Bundler has also added retry code in the latest minor (currently a release candidate). I would love to figure out why we’re seeing this error so consistently (albeit rarely), though. :\
On Dec 3, 2013, at 12:08 AM, Jordan Sissel notifications@github.com wrote:
I can confirm the PR mentioned above (logstash/logstash#819) works around this problem for me. I have observed it logging failures but the failure is caught and my code simply retries a fetch to rubygems and is happy.
— Reply to this email directly or view it on GitHub.
I think I'm seeing a similar issue. I'm using JRuby+Fog to upload some files into an S3 bucket. As soon as a file exceeds some given size, I see the same failures. Files are generated with
dd if=/dev/zero of=./100K bs=1024 count=100
Uploading via HTTPS
haduken:debug gkuchta$ ruby --version
jruby 1.7.8 (1.9.3p392) 2013-12-02 0ce429e on Java HotSpot(TM) 64-Bit Server VM 1.7.0_17-b02 [darwin-x86_64]
haduken:debug gkuchta$ ruby foo.rb
trying to upload /Users/gkuchta/debug/data/100K... success!
trying to upload /Users/gkuchta/debug/data/1024K... Failed with: Broken pipe (IOError)
trying to upload /Users/gkuchta/debug/data/200K... Failed with: Received fatal alert: bad_record_mac (IOError)
trying to upload /Users/gkuchta/debug/data/300K... Failed with: Received fatal alert: bad_record_mac (IOError)
trying to upload /Users/gkuchta/debug/data/400K... Failed with: Received fatal alert: bad_record_mac (IOError)
trying to upload /Users/gkuchta/debug/data/500K...
^C Failed with: Bad file descriptor - Bad file descriptor
At the time of writing, an upload of any file < 128K succeeds; any file >= 128K will fail. That said, the returned exception seems to vary.
haduken:debug gkuchta$ ruby foo.rb
trying to upload /Users/gkuchta/debug/data/125K... success!
trying to upload /Users/gkuchta/debug/data/126K... success!
trying to upload /Users/gkuchta/debug/data/127K... success!
trying to upload /Users/gkuchta/debug/data/128K... Failed with: Expected(200) <=> Actual(400 Bad Request)

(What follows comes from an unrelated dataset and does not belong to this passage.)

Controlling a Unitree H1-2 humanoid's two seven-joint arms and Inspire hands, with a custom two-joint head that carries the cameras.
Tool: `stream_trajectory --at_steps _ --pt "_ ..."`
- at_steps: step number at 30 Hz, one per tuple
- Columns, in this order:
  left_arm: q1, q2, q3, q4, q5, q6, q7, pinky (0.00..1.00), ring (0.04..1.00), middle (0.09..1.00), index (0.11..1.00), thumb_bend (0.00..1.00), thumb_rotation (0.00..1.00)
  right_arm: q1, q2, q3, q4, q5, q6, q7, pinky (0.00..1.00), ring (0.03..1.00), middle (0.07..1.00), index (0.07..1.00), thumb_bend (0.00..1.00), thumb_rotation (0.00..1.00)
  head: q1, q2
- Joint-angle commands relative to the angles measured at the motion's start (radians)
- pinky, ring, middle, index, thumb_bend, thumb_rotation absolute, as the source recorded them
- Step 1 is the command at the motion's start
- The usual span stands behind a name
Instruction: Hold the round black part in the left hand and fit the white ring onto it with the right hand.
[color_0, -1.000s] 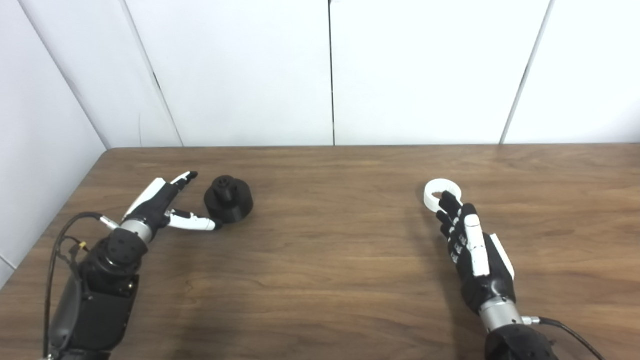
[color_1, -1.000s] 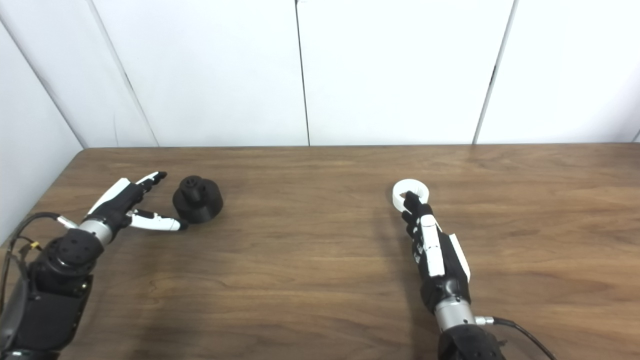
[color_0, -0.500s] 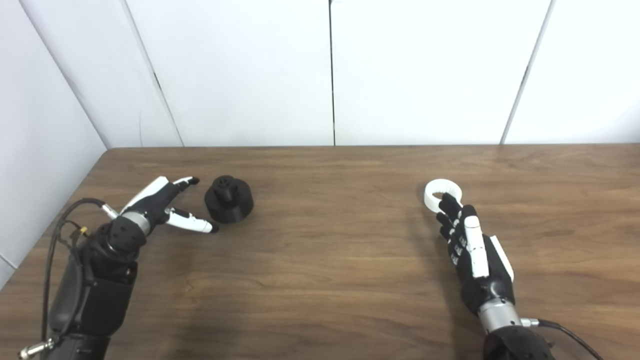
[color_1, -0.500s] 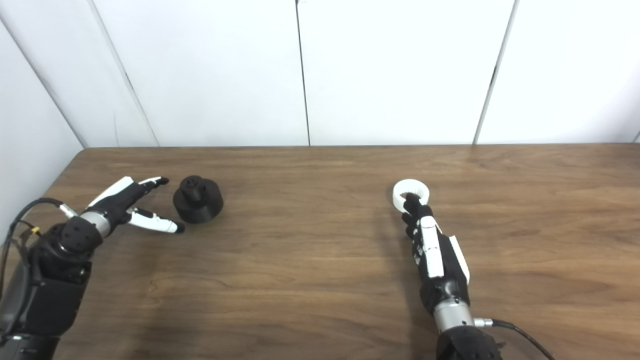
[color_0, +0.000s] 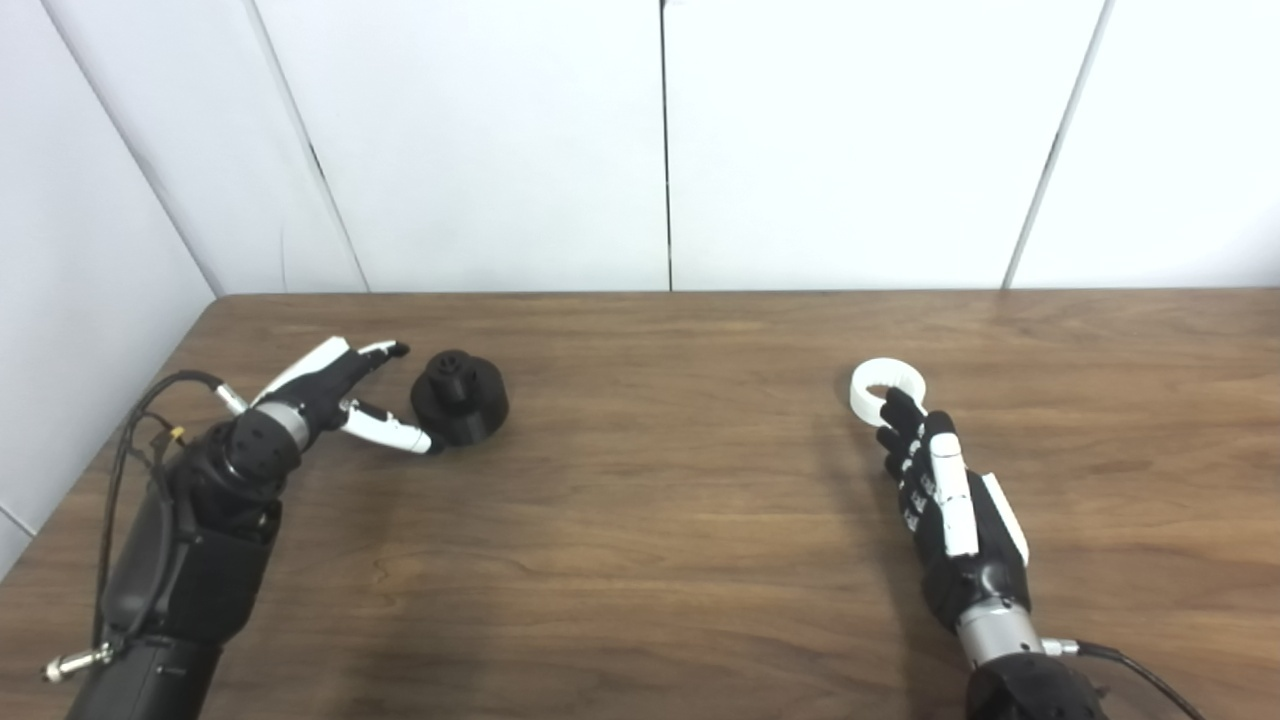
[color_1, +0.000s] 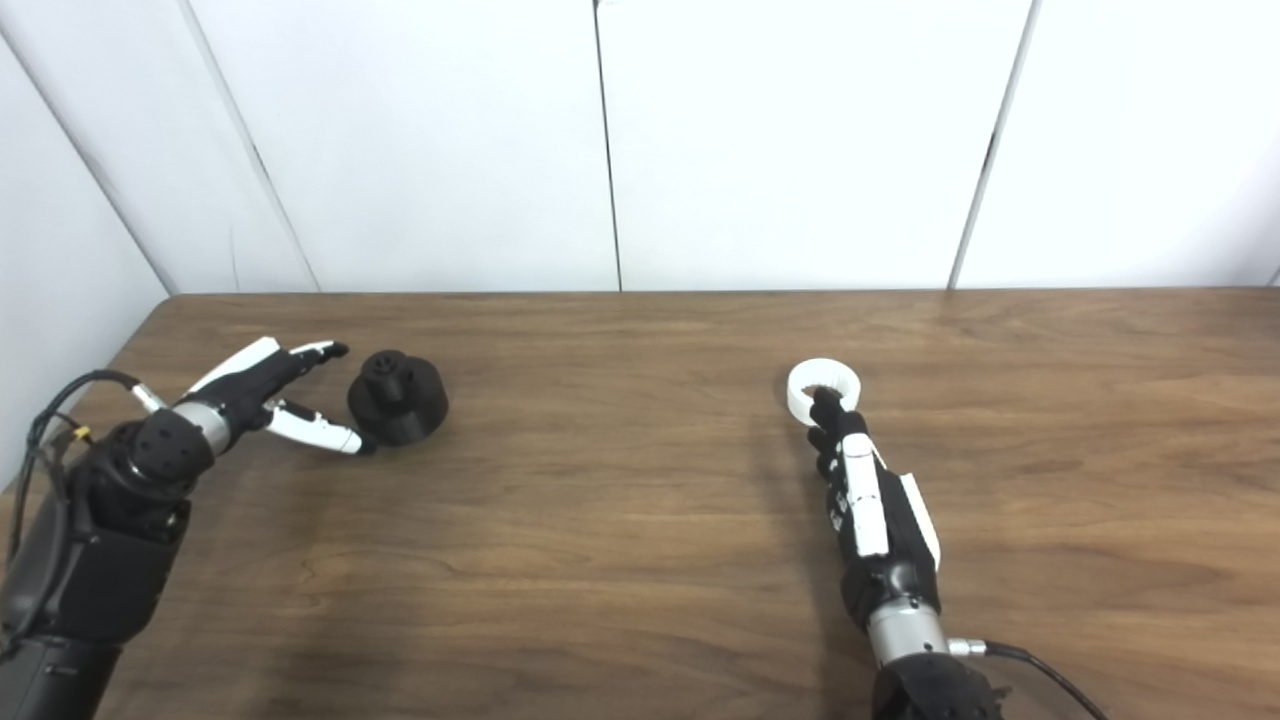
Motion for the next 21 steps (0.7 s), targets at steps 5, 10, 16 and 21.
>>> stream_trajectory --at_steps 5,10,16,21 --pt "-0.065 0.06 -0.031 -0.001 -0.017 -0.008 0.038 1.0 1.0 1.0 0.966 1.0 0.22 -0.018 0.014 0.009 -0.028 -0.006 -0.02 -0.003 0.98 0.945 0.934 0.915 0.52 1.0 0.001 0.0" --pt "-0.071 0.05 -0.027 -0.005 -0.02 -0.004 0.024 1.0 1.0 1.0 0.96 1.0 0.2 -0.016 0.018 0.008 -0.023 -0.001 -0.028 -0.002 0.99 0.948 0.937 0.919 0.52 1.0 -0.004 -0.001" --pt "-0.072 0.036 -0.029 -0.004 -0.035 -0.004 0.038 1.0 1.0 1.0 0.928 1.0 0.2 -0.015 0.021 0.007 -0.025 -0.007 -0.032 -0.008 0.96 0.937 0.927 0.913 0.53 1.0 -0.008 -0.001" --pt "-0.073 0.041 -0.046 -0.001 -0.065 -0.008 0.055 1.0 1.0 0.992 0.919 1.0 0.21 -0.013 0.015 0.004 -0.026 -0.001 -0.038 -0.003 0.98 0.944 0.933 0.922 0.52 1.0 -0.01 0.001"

Well, to be more specific, any file > 1024*128-(512+64+28) bytes will fail:
haduken:debug gkuchta$ ruby foo.rb
trying to upload /Users/gkuchta/debug/data/130467bytes... success!

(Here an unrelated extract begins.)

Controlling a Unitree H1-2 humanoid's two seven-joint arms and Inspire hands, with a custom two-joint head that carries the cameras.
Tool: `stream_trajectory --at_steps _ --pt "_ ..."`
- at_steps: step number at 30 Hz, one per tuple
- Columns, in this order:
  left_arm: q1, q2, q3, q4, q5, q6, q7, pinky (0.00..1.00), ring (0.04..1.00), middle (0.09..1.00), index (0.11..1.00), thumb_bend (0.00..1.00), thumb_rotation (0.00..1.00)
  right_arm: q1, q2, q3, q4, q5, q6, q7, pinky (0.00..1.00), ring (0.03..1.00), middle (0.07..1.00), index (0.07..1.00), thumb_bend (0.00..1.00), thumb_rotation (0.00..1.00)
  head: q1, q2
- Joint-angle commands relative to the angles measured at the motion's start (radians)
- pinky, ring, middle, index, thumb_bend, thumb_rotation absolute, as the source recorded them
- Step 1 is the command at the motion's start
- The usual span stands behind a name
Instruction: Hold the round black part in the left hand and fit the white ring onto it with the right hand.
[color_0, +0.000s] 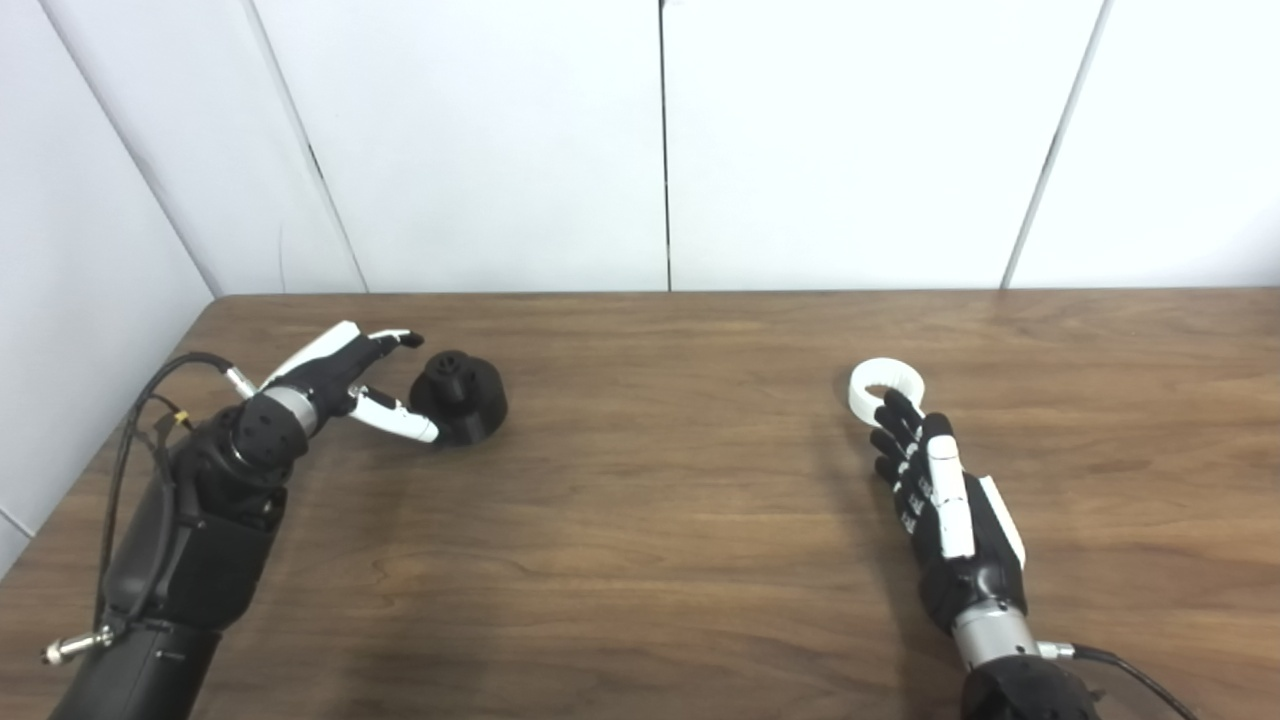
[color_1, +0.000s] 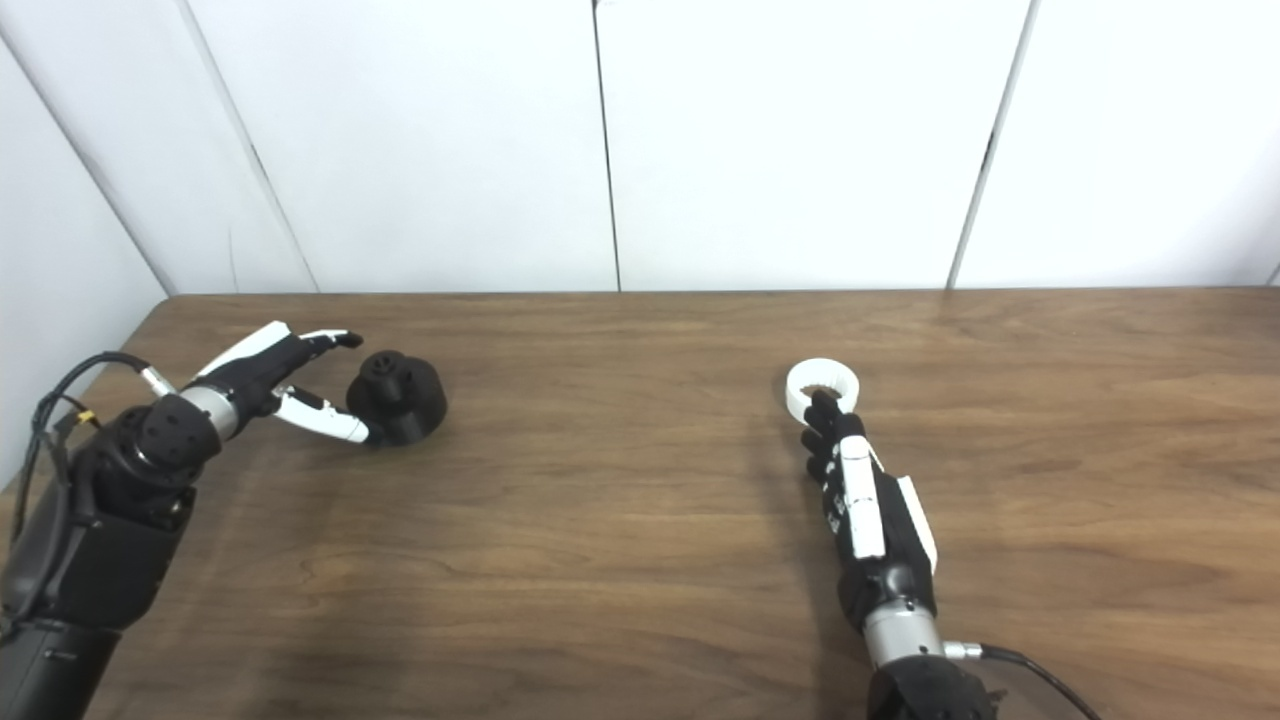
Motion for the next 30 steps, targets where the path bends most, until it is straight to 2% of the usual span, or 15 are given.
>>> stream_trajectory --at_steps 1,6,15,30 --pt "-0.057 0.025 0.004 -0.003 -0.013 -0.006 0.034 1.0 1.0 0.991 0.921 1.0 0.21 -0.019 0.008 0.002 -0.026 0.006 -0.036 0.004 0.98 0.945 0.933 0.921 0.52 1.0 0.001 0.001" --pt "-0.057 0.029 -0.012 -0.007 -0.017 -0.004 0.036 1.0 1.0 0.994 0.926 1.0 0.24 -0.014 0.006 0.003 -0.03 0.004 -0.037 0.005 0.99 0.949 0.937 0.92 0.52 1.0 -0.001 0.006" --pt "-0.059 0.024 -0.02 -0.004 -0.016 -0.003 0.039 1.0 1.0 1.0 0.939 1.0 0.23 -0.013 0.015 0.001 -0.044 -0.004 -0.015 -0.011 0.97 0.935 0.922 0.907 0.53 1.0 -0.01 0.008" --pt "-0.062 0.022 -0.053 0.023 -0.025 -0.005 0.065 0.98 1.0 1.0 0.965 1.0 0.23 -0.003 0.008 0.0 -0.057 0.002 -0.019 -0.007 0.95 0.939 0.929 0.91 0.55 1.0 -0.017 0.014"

trying to upload /Users/gkuchta/debug/data/130468bytes... success!
trying to upload /Users/gkuchta/debug/data/130469bytes... Failed with: Expected(200) <=> Actual(400 Bad Request)

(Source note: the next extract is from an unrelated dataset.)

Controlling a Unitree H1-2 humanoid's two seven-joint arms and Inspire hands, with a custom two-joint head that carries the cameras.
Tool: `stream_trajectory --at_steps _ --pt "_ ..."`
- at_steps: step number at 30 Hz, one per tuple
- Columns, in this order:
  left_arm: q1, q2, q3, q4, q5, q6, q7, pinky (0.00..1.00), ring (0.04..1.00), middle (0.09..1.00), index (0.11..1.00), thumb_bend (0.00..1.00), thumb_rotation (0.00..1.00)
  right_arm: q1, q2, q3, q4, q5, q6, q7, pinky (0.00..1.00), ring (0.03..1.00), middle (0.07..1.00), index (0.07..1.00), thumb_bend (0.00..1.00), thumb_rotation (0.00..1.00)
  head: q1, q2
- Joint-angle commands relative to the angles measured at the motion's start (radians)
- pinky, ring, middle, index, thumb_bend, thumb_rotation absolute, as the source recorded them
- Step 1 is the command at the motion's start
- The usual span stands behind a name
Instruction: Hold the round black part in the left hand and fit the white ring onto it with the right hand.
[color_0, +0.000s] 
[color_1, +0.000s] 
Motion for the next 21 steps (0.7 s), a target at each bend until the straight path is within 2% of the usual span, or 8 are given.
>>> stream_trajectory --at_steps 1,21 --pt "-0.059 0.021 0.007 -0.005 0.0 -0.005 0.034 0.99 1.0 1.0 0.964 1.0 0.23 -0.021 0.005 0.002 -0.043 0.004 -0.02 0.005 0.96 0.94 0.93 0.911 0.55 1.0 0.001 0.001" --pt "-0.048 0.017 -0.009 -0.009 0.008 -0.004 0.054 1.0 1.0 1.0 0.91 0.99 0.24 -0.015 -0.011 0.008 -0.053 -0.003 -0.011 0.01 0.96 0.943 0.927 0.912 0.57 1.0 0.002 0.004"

Uploading via plain HTTP, on the other hand:
haduken:debug gkuchta$ ruby foo.rb
trying to upload /Users/gkuchta/debug/data/100K... success!
trying to upload /Users/gkuchta/debug/data/1024K... success!
trying to upload /Users/gkuchta/debug/data/200K... success!
trying to upload /Users/gkuchta/debug/data/300K... success!
trying to upload /Users/gkuchta/debug/data/400K... success!
trying to upload /Users/gkuchta/debug/data/500K... success!
trying to upload /Users/gkuchta/debug/data/600K... success!
trying to upload /Users/gkuchta/debug/data/700K... success!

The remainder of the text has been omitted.